I suspect it doesn't. If I want to use the fact that the list is ordered, should I implement my own contains() method, using binary search, for example? Are there any methods that assume that the list is ordered?
This question is different to the possible duplicate because the other question doesn't ask about the contains() method.
No, because ArrayList is backed by array and internally calls indexOf(Object o) method where it searches sequentially. Thus sorting is not relevant to it. Here's the source code:
/**
* Returns the index of the first occurrence of the specified element
* in this list, or -1 if this list does not contain the element.
* More formally, returns the lowest index <tt>i</tt> such that
* <tt>(o==null ? get(i)==null : o.equals(get(i)))</tt>,
* or -1 if there is no such index.
*/
public int indexOf(Object o) {
if (o == null) {
for (int i = 0; i < size; i++)
if (elementData[i]==null)
return i;
} else {
for (int i = 0; i < size; i++)
if (o.equals(elementData[i]))
return i;
}
return -1;
}
Use binary search of collections to search in an ordered array list
Collections.<T>binarySearch(List<T> list, T key)
Arraylist.contains will consider this as a normal list and it would take the same amount of time as any unordered list that is O(n) whereas complexity of binary search would be O(logn) in worst case
No. contains uses indexOf:
public boolean contains(Object var1) {
return this.indexOf(var1) >= 0;
}
and indexOf just simply iterates over the internal array:
for(var2 = 0; var2 < this.size; ++var2) {
if (var1.equals(this.elementData[var2])) {
return var2;
}
}
Collections.binarySearch is what you're looking for:
Searches the specified list for the specified object using the binary search algorithm. The list must be sorted into ascending order according to the natural ordering of its elements (as by the
sort(List)method) prior to making this call. If it is not sorted, the results are undefined.
Emphasis mine
Also consider using a SortedSet such as a TreeSet which will provide stronger guarantees that the elements are kept in the correct order, unlike a List which must rely on caller contracts (as highlighted above)
Does the ArrayList's contains() method work faster if the ArrayList is ordered?

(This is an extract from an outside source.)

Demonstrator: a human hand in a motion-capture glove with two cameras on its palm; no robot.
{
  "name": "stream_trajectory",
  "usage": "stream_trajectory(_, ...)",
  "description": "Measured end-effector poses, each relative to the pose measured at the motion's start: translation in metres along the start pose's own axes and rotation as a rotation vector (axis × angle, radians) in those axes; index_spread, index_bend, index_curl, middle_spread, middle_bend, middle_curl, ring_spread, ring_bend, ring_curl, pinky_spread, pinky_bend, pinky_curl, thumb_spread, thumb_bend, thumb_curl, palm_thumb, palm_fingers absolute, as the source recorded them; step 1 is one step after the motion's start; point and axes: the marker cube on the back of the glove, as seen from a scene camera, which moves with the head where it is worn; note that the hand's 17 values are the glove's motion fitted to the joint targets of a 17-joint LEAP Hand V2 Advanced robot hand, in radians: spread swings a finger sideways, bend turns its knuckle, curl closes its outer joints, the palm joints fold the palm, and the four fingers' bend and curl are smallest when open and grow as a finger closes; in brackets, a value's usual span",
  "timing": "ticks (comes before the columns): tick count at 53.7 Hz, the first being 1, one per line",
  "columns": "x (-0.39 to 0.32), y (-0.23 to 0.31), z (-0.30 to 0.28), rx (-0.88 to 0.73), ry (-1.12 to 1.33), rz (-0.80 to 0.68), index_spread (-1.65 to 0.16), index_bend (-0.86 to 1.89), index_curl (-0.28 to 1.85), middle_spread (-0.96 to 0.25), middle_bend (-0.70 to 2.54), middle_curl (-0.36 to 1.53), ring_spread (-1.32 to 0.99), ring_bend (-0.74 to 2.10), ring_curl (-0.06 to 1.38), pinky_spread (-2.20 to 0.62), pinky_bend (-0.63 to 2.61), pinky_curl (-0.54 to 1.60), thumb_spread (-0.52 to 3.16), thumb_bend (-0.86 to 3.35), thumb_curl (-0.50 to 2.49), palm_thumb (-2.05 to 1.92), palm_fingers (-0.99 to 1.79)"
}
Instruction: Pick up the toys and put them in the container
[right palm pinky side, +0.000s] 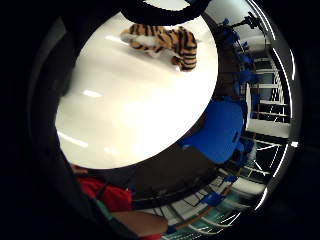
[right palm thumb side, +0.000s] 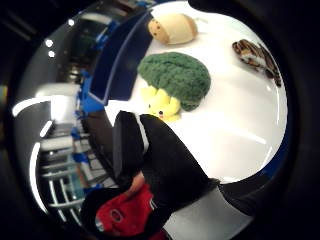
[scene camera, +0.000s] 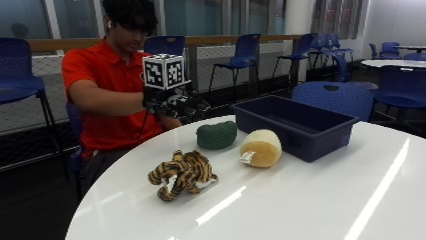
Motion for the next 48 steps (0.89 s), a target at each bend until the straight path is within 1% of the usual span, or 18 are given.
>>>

It doesn't. The implementation of ArrayList does not know if the list is ordered or not. Since it doesn't know, it cannot optimize in the case when it is ordered. (And an examination of the source code bears this out.)
Could a (hypothetical) array-based-list implementation know? I think "No" for the following reasons:
Without either a Comparator or a requirement that elements implement Comparable, the concept of ordering is ill-defined.
The cost of checking that a list is ordered is O(N). The cost of incrementally checking that a list is still ordered is O(1) ... but still one or two calls to compare on each update operation. That is a significant overhead ... for a general purpose data structure to incur in the hope of optimizing (just) one operation in the API.
But that's OK. If you (the programmer) are able to ensure (ideally by efficient algorithmic means) that a list is always ordered, then you can use Collections.binarySearch ... with zero additional checking overhead in update operations.
Just to keep it simple.
If you have an array [5,4,3,2,1] and you order it to [1,2,3,4,5] will forks faster if you look for 1 but it will take longer to find 5. Consequently, from the mathematical point of view if you order an array, searching for an item inside will anyway require to loop from 1 to, in the worst case, n.
May be that for your problem sorting may help, say you receive unordered timestamps but
you can create a KeyObject containing the properties you are looking for implements equals & hashCode for it then store your items into a Map. Using a Map.containsKey(new KeyObject(prop1, prop2)) would be in any case faster than looping the array. If you do not have the real object you can always create a fake KeyObject, filled with the properties you expect, to check the Map.